Eventally at the worst part of my life about 18-21 I was struggling daily just to function and lost my way I really honestly cant recall what happened during those years except I went to school and sat in the house a lot.About 21 is when I commited to undergo enormous changes and said this is enough I need to grow up and try to be a better person I need to graduate from college as soon as possible work as many hours as I can improve my social skills,learn to flirt with women and be a more open person and less closed of self absorbed.my depression steadly got better and each time I did something I would be a little bit less miserable,until I achieved most of my goals I bought and paid for a car,im graduating college next semester managed to make friends at work and college joined clubs did voulnteeer work,started reading more,got used to talking with girls getting there numbers and setting up dates stopped watching tv,started going on day trips bymyself .i reached the point where i fixed all the problems i had from high school and then reached a stage where i was obessed with personal growth and started going to life coachs reading books on self improvement etc.i was still got very upset that i was single and not in a serious relationship and don't have a mortage yet.i would feel very lifeless every time i came home and felt so miserable anytime i was alone bymyself and left with my thoughts,eventally it got to the point where i became extremely suicidal and was seriously contemplating ending my life.

i eventally said to myself this has to change you have a lot to live for even though you suffer you have to help other people and not let down your family,you don't desereve to die.i stumbled again on buddism and was reading about what the budda taught and i started medating every day for 20 mins doing visspassa medations just focusing on my breath and observing my thoughts,my mental health has gotten so much better since medating and know in my freetime instead of being miserable i read about buddism and try to follow the eight fold path and the middle way.i also practice strict vegatarism and try to find ways in my life to eliminate suffer to other beings.i have reach very blissful mental states from mediating.i have been listing to alan watts about zen buddism and im considering joining a temple once im done with college and have more freetime,so how did other buddists discover the budda and his teachings.
 
Zen is one of the things I try to practice but I think I'm too random and too much of a slacker to try and say I'm a Buddhist.
 
I worked in IT... it drove me to Buddhism. The constant materialistic, egotistical, "keeping up with the Jones-es" mentality I was surrounded by every day grew too much for me to tolerate eventually. I started to question what religion I really was around that point and realized it wasn't Christian (born Roman Catholic). Did a lot of research and reading and one thing that annoys me with most religions is the constant gravitation towards violence, despite what they all claim to teach. Even though there have been a few uprisings, Buddhists have never declared war or committed genocide "in the name of Buddha" (just saying that sounds funny), that was an instant + mark for me!
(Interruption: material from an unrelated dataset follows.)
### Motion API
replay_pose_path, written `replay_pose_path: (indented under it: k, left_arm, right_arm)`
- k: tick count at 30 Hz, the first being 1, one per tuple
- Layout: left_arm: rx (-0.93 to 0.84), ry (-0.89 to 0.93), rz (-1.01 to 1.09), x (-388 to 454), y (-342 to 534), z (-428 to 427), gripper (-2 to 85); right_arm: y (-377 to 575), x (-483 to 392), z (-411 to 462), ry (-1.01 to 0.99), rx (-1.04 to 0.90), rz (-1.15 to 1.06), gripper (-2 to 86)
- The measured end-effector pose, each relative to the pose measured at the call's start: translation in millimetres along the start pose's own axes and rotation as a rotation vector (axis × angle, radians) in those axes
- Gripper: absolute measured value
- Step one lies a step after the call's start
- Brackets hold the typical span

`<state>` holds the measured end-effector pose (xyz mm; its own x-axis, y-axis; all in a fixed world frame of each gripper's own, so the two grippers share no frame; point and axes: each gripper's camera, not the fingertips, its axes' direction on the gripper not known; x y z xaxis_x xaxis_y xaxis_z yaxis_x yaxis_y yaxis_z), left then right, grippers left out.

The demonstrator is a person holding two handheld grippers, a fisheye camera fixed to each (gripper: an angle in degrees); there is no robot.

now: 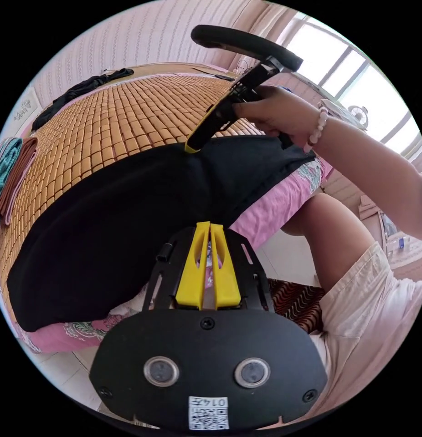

Then I read up on the Zen tradition and gained a profound respect for a lot of it's teachers, especially Thich Nhat Hanh. That was 9 years ago. I'm not exactly monk material, but I try what I can, where I can; vegan diet, working with animals and non-profits, meditating, etc. and I'm much more content than I ever was when I was trying to please a "God" or any type... or feed my own ego.
 
My therapist suggested vipassana meditation and Jack Kornfield.

When I read about the Four Noble Truths and the 8 Fold path I thought I had finally found Home.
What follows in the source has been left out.